__Exercise objective__
Please repeat exactly the lines below from the line with "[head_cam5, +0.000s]" to the line with "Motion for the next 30", including both, and leave out every picture.

(Stored entries)
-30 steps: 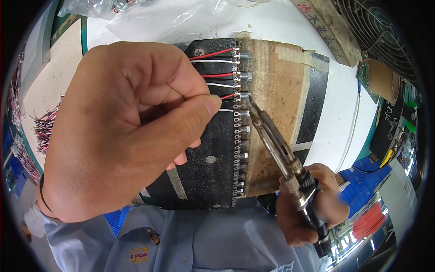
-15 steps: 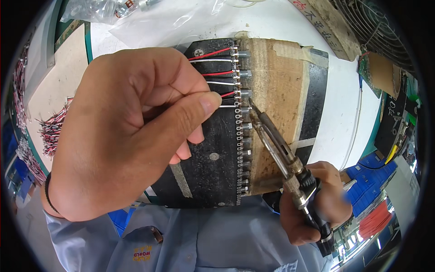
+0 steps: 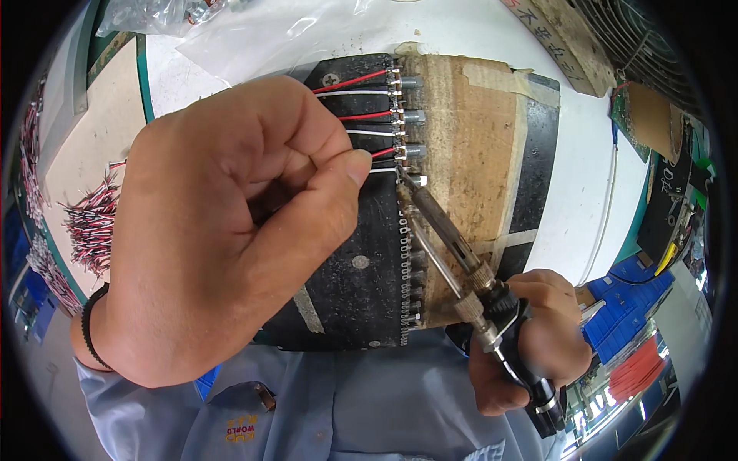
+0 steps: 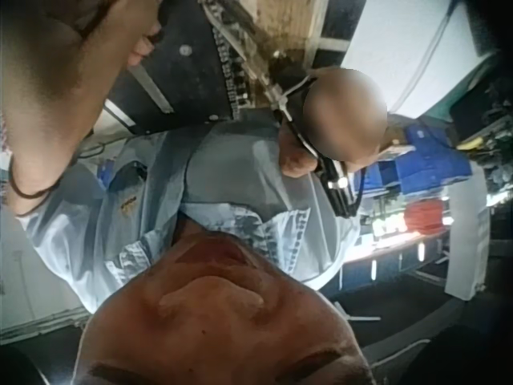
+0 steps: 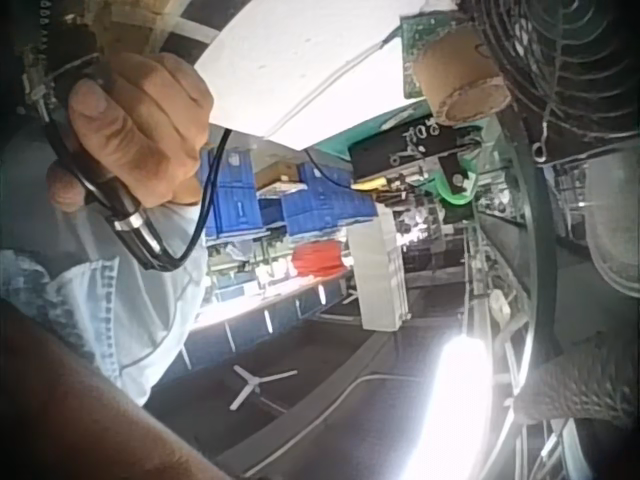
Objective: The person picks up a wire from a pile, aligns it with a terminal on a board, and solders the connection using a soldering iron, repeating this for several wires.
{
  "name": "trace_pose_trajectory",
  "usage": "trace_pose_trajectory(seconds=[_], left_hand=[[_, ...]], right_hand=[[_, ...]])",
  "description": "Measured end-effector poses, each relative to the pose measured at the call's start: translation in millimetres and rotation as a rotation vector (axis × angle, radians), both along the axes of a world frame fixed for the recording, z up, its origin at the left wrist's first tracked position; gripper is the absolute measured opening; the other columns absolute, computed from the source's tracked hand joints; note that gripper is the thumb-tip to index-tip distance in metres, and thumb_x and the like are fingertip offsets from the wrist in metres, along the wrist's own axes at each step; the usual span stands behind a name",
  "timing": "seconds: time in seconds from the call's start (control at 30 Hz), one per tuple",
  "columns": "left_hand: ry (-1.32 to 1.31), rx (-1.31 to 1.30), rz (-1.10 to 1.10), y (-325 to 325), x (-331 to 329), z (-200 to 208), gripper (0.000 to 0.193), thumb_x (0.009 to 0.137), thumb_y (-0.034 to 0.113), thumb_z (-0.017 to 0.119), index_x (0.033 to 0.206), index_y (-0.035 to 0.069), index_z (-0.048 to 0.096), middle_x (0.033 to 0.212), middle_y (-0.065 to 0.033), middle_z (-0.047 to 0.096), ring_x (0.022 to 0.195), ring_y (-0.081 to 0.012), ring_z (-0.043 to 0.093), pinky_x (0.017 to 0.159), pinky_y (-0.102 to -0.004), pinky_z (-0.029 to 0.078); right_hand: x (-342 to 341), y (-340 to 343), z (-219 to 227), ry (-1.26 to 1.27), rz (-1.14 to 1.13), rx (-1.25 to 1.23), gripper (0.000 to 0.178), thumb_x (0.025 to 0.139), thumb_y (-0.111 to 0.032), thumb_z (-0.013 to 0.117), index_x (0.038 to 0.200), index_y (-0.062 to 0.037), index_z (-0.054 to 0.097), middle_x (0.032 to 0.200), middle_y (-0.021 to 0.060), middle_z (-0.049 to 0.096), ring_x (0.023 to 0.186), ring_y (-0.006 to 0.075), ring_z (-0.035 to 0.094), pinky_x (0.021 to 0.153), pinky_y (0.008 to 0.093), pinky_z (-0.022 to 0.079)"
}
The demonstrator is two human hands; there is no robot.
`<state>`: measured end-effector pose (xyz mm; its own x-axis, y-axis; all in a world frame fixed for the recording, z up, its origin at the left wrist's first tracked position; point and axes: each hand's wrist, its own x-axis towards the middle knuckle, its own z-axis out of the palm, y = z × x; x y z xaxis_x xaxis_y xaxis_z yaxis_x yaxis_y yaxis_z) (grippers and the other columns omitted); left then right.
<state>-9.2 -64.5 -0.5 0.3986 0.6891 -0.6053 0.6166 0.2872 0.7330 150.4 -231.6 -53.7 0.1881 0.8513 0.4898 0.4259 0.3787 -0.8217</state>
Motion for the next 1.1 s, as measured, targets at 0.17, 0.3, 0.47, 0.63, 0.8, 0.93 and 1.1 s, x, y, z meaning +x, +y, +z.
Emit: trace_pose_trajectory(seconds=[0.17, 0.3, 0.47, 0.63, 0.8, 0.93, 1.1], left_hand=[[-0.062, 0.019, 0.009, -4, -3, -4, 0.014, 0.094, 0.010, 0.063, 0.089, -0.003, 0.059, 0.065, -0.0033, 0.061, 0.054, -0.0048, 0.055, 0.049, -0.0180, 0.043], [-0.052, 0.118, -0.013, -7, -2, -4, 0.014, 0.093, 0.010, 0.063, 0.089, -0.002, 0.059, 0.065, -0.0031, 0.061, 0.054, -0.0045, 0.055, 0.049, -0.0177, 0.043], [-0.080, -0.006, 0.015, 0, -3, -4, 0.014, 0.093, 0.010, 0.063, 0.089, -0.002, 0.059, 0.065, -0.0030, 0.061, 0.053, -0.0045, 0.055, 0.049, -0.0177, 0.043], [-0.024, 0.018, 0.016, -3, -2, -2, 0.013, 0.093, 0.010, 0.063, 0.088, -0.002, 0.059, 0.065, -0.0029, 0.061, 0.053, -0.0045, 0.055, 0.049, -0.0177, 0.043], [-0.104, -0.015, -0.037, 3, -7, -6, 0.013, 0.093, 0.009, 0.063, 0.087, -0.002, 0.059, 0.065, -0.0028, 0.062, 0.054, -0.0044, 0.056, 0.049, -0.0176, 0.044], [-0.163, 0.020, -0.186, 13, -15, -14, 0.014, 0.093, 0.009, 0.063, 0.085, -0.002, 0.059, 0.066, -0.0025, 0.062, 0.054, -0.0042, 0.056, 0.049, -0.0178, 0.044], [-0.161, 0.092, -0.252, 12, -20, -12, 0.016, 0.093, 0.011, 0.063, 0.084, -0.002, 0.059, 0.066, -0.0017, 0.060, 0.054, -0.0041, 0.055, 0.048, -0.0180, 0.044]], right_hand=[[-2, -1, -1, -0.023, -0.022, 0.007, 0.062, 0.087, -0.051, 0.063, 0.114, 0.0034, 0.058, 0.058, 0.0070, 0.056, 0.056, 0.0263, 0.063, 0.049, 0.0353, 0.050], [-3, -4, 0, 0.025, -0.006, 0.000, 0.054, 0.086, -0.045, 0.061, 0.108, 0.0035, 0.055, 0.065, 0.0152, 0.059, 0.062, 0.0304, 0.061, 0.059, 0.0428, 0.050], [0, -7, 2, 0.034, 0.013, -0.046, 0.055, 0.088, -0.048, 0.062, 0.108, 0.0024, 0.054, 0.067, 0.0158, 0.060, 0.061, 0.0293, 0.061, 0.057, 0.0410, 0.048], [-2, -7, 3, 0.081, -0.035, -0.030, 0.054, 0.089, -0.047, 0.062, 0.108, 0.0021, 0.054, 0.067, 0.0159, 0.060, 0.062, 0.0293, 0.062, 0.058, 0.0411, 0.049], [1, -7, 2, 0.023, 0.030, -0.046, 0.055, 0.089, -0.045, 0.061, 0.110, 0.0049, 0.051, 0.071, 0.0185, 0.061, 0.066, 0.0295, 0.063, 0.060, 0.0373, 0.050], [-3, -10, -2, 0.054, -0.035, -0.034, 0.057, 0.092, -0.046, 0.058, 0.115, 0.0053, 0.048, 0.084, 0.0223, 0.063, 0.071, 0.0283, 0.064, 0.063, 0.0370, 0.053], [-7, -15, -8, -0.004, -0.171, 0.032, 0.063, 0.097, -0.053, 0.047, 0.127, 0.0016, 0.039, 0.093, 0.0246, 0.064, 0.072, 0.0272, 0.066, 0.065, 0.0356, 0.056]])
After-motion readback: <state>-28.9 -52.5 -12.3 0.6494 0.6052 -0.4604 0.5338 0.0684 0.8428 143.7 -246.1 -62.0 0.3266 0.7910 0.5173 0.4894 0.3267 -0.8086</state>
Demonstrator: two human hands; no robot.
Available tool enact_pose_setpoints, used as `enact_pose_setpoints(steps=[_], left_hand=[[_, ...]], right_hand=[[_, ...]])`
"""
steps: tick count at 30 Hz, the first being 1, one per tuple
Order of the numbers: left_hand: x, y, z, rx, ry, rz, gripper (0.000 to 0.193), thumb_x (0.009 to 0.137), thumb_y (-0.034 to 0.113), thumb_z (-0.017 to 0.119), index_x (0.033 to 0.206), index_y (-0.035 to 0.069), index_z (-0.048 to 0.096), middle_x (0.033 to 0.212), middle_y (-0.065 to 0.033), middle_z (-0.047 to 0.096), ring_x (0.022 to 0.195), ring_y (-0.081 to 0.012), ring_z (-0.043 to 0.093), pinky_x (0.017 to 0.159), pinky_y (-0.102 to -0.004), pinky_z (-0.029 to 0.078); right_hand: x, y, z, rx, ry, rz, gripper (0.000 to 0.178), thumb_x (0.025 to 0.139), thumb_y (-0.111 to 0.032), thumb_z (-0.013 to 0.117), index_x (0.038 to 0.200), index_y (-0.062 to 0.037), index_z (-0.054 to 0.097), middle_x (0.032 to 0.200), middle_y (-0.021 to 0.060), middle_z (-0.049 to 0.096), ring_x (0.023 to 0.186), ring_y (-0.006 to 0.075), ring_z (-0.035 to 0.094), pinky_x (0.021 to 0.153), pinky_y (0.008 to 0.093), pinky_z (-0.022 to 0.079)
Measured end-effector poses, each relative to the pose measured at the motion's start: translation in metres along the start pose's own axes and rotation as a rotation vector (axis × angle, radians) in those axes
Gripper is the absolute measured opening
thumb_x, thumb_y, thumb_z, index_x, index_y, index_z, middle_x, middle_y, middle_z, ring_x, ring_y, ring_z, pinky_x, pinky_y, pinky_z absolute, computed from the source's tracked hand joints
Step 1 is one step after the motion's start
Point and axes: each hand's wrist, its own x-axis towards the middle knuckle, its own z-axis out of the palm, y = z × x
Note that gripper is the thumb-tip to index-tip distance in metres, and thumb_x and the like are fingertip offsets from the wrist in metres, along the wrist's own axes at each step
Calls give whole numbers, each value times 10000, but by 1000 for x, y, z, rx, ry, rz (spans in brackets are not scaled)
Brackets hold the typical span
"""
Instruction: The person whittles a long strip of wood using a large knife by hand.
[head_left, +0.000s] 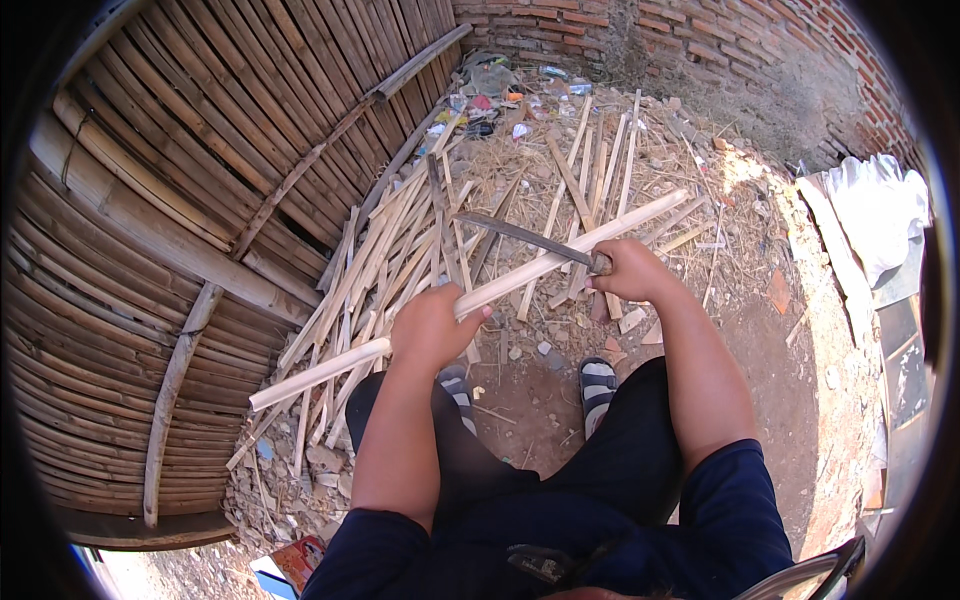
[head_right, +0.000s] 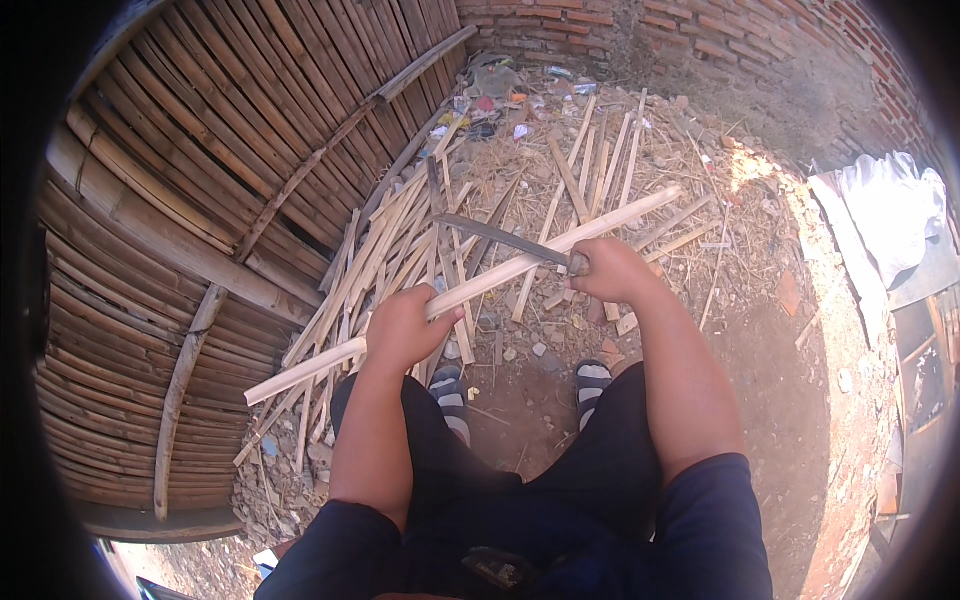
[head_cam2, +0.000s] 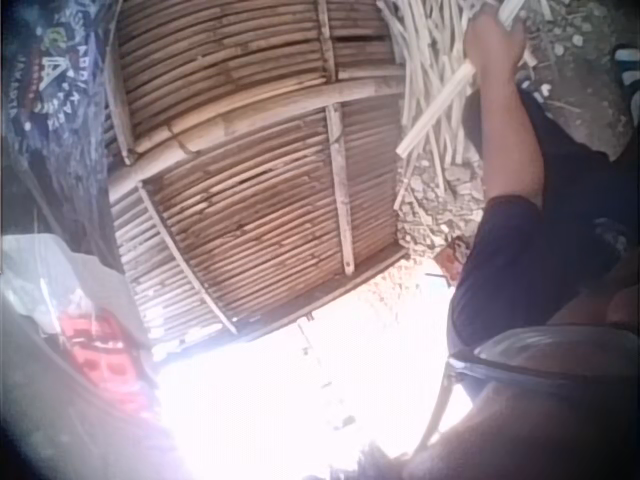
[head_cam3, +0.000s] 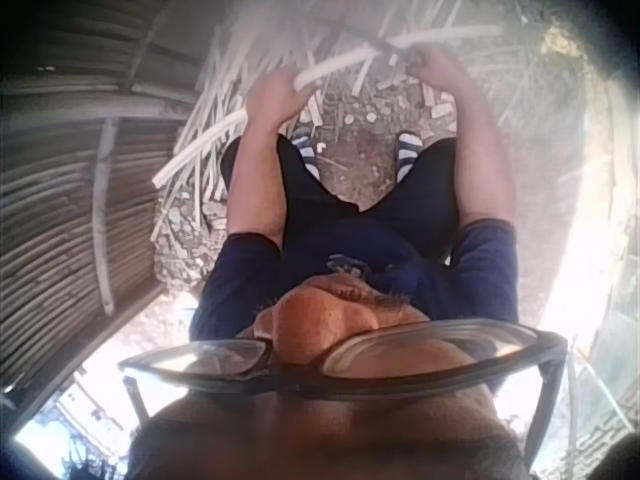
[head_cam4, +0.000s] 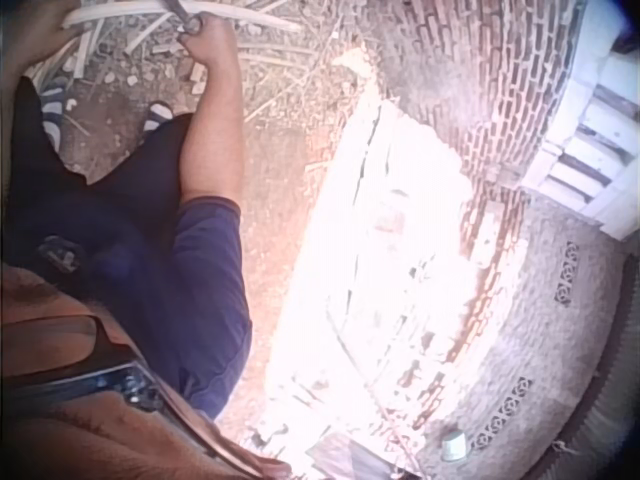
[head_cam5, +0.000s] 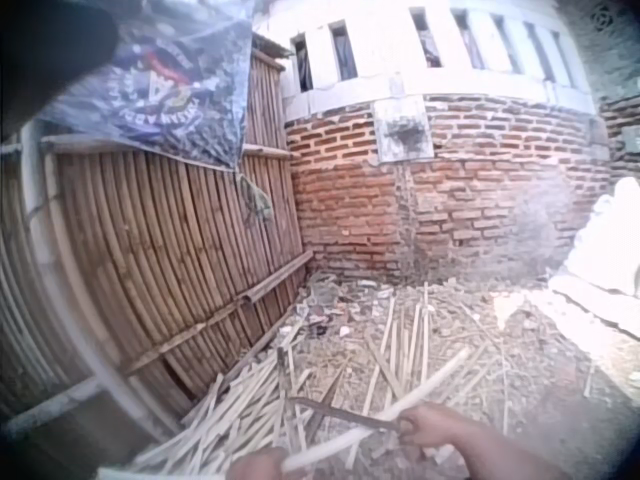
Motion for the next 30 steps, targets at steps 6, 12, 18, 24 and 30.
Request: enact_pose_setpoints(steps=[6, 12, 18, 24, 30], left_hand=[[1, 1, 0, 8, -12, -8, 492, 907, 547, 787, 955, 60, 735, 932, -174, 761, 932, -407, 738, 816, -522, 575], [0, 0, 0, -11, -3, 3, 509, 893, 557, 799, 956, 56, 742, 931, -175, 760, 932, -408, 737, 815, -520, 573], [-2, 3, -5, -66, -34, -40, 501, 877, 557, 822, 1006, 76, 767, 946, -167, 770, 938, -392, 745, 822, -511, 576], [-2, 4, -5, -41, -17, -65, 461, 887, 534, 823, 997, 89, 768, 915, -157, 774, 922, -389, 749, 813, -505, 578], [-2, 0, -4, -75, 41, -72, 449, 894, 520, 820, 979, 83, 759, 880, -163, 768, 882, -394, 749, 787, -508, 578]], right_hand=[[2, 5, 3, -8, -6, -7, 503, 821, -289, 882, 1196, 19, 748, 1105, 282, 758, 1084, 449, 719, 980, 489, 552], [0, 1, -4, 3, -48, -14, 514, 815, -302, 885, 1179, 34, 747, 1091, 283, 758, 1067, 448, 723, 960, 486, 558], [-8, -4, -16, -38, -24, 77, 490, 815, -299, 883, 1160, 25, 754, 1073, 280, 760, 1054, 450, 726, 947, 487, 565], [-11, -2, -11, -85, 74, -19, 432, 799, -283, 895, 1077, 16, 755, 927, 265, 740, 922, 456, 719, 838, 498, 561], [-14, -15, -17, -135, 95, 51, 429, 833, -334, 854, 1103, -15, 758, 990, 246, 756, 1023, 449, 720, 920, 519, 564]])
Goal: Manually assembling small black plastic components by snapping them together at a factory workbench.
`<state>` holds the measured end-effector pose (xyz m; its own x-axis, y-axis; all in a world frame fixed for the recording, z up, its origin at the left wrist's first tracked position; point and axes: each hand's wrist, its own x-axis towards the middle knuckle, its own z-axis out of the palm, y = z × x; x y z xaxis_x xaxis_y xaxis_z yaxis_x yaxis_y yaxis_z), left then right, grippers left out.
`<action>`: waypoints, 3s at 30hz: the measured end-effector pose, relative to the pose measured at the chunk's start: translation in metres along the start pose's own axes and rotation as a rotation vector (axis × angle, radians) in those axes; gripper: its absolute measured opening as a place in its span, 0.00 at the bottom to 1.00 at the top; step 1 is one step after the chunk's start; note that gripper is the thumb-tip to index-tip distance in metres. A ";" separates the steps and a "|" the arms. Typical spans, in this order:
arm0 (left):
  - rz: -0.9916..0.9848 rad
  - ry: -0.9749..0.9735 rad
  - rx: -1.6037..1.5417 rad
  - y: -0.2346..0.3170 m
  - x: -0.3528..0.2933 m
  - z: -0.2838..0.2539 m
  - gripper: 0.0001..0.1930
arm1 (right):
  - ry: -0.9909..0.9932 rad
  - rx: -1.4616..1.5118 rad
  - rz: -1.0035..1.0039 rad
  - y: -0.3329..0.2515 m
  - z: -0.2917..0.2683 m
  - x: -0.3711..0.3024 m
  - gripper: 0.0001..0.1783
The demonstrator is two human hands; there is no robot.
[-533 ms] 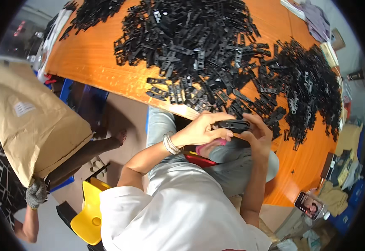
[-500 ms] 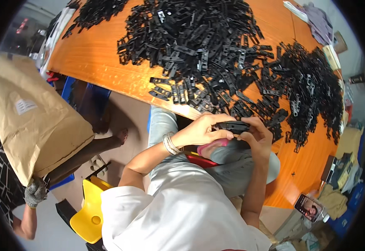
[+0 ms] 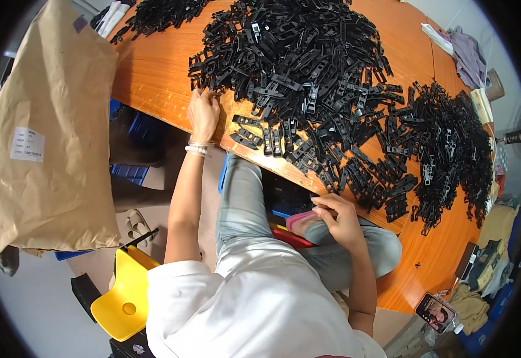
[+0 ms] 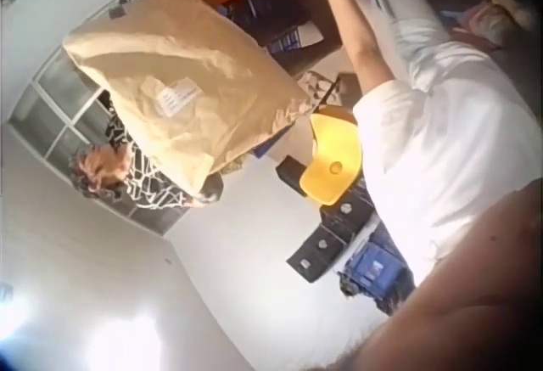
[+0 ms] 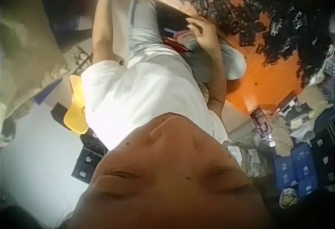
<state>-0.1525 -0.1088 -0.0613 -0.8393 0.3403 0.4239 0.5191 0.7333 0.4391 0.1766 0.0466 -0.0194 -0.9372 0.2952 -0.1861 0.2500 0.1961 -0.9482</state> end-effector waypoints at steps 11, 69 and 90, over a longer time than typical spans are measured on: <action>0.094 -0.080 -0.110 -0.059 0.056 0.036 0.18 | -0.080 -0.068 0.034 0.000 0.002 0.002 0.10; -0.045 0.010 -0.293 -0.082 0.218 0.102 0.31 | 0.057 -0.846 -0.781 -0.021 0.110 0.148 0.20; 0.052 -0.371 -0.391 0.018 0.192 0.142 0.26 | 0.055 -0.837 -0.739 -0.012 0.085 0.160 0.16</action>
<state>-0.3276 0.0533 -0.0848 -0.7747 0.6074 0.1758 0.5234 0.4600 0.7173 0.0030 0.0124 -0.0593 -0.9163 -0.1173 0.3828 -0.2595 0.9021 -0.3447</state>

__Finished exercise__
[head_cam5, +0.000s] 
Motion for the next 30 steps, targets at steps 6, 12, 18, 24 and 30.

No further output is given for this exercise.